Explanations to Alice about arithmetic by the Mock Turtle spring to
mind. With an argument like his, it seems Alec Erwin has indeed been
reading Lewis Carroll -- not for the first time, either. It would be
kind to write off his denials and explanations with such generosity. But
he was addressing Parliament and that’s supposed to be a place where
even politicians are enjoined by solemn oath to tell the truth.
However, it seems that lying, in Parliament or anywhere else, is a
matter of specificity with Alec. At a press conference on March 1 this
year, he referred to the generator accident and said: “Any interference
with an electricity installation is an exceptionally serious crime. It
is sabotage.” A day or so later, at another conference, the use of the
word was raised, to which Erwin responded: “I didn’t use the term sabotage.”
A blatant lie? Of course not.
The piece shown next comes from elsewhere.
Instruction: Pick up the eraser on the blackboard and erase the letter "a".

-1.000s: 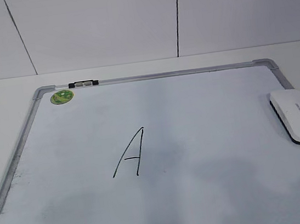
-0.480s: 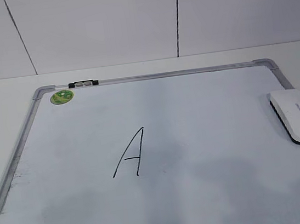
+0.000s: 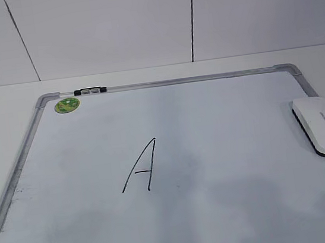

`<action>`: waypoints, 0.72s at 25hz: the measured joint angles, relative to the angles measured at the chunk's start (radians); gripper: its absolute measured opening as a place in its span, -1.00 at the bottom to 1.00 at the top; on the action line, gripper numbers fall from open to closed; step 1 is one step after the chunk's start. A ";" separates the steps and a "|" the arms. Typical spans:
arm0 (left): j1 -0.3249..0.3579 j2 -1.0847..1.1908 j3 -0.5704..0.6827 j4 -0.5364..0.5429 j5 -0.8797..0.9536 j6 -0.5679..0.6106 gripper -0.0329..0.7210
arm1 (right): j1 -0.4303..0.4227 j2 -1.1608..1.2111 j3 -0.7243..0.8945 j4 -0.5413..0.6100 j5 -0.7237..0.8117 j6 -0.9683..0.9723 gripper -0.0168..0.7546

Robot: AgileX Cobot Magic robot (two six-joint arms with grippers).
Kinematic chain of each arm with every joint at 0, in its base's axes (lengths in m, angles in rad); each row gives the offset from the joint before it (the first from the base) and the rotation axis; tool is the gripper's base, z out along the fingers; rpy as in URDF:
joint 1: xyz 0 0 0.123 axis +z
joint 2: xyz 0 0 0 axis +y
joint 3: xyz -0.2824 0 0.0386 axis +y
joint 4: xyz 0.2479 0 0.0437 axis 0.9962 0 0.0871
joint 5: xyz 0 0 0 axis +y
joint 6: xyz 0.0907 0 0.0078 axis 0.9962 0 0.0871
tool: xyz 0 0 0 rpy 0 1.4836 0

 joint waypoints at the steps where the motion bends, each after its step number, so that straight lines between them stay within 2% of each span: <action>1: 0.000 0.000 0.000 0.000 0.000 0.000 -0.12 | 0.000 0.000 0.000 0.000 0.000 0.000 0.58; 6: 0.000 0.000 0.000 0.000 0.000 0.000 -0.12 | 0.000 0.000 0.000 0.000 0.000 0.000 0.58; 10: 0.033 0.000 0.000 0.000 0.000 0.000 -0.12 | -0.009 0.000 0.000 0.000 0.000 0.000 0.58; 18: 0.126 0.000 0.000 0.000 0.000 0.000 -0.12 | -0.117 0.000 0.000 0.000 0.000 0.000 0.58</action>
After five months of painstaking analysis
and contemplation, some poultry-level reasoning has been added to the
meaning-of-sabotage mix. “The sentence and the minister’s statement are
both very clear,” clucked Erwin’s spokeshen, Gaynor Kast. “What the
minister said is that if one interferes deliberately with the
installation of electricity, it is sabotage. He did not say that the
bolt found in the generator in Unit 1 was sabotage.”
Seen in context, Kast’s proposition becomes even more feathery. If only
the sentence immediately preceding the oft-quoted statement is attached,
her explanation falls flat on its beak. Clearly Erwin was referring to
the bolt when he said -- in full: “This is, in fact, not an accident.
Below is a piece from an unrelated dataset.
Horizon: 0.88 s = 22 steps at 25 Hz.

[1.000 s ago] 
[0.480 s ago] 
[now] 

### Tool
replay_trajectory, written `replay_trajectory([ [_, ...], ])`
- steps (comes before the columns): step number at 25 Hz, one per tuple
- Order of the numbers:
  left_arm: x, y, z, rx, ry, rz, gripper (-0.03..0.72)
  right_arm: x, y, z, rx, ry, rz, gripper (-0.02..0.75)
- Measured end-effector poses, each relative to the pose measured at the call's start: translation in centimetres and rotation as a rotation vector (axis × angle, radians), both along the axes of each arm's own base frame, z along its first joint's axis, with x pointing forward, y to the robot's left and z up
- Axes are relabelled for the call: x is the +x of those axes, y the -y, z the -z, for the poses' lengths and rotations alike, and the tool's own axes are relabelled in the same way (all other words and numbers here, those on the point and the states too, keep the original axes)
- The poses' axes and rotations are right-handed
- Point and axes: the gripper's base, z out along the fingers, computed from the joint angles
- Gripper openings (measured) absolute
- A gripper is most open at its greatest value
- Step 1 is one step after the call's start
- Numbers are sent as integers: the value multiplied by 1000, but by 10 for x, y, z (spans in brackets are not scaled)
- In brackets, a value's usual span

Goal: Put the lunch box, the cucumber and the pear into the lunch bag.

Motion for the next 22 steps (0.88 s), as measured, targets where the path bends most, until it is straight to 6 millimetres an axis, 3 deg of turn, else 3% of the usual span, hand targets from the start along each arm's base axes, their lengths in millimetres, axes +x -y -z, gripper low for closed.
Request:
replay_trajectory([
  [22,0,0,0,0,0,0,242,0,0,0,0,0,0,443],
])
Any interference with an electricity installation is an exceptionally
serious crime. It is sabotage.” Take out the middle, the qualifying
sentence, and you are left with: “This is, in fact, not an accident. It
is sabotage.” No amount of interpretative egg-rearrangement alters the
meaning of what Erwin said and meant.
In a prepared statement, the composition of which has taken only five
months to hatch, further clarification came from Erwin himself. It
included an even more woeful alibi: “Of as much interest has been
whether I said this was an act of sabotage. I did not say this and all
attempts I made to our erudite media to say what I did say merely got me
into deeper linguistic difficulties.”
Judging only by the intellectual tensile strength of his logic, I would
say that papers like The People or The Sun probably register as erudite
on the Erwin scale. Anyway, in getting himself into linguistic
difficulties, Alec Erwin has never needed much help from the media.
Erwin denied to Parliament that he had used the word “sabotage”. I’ve
suddenly realised why they are letting him get away with it. Coming from
Alec, the denial was just a token white lie.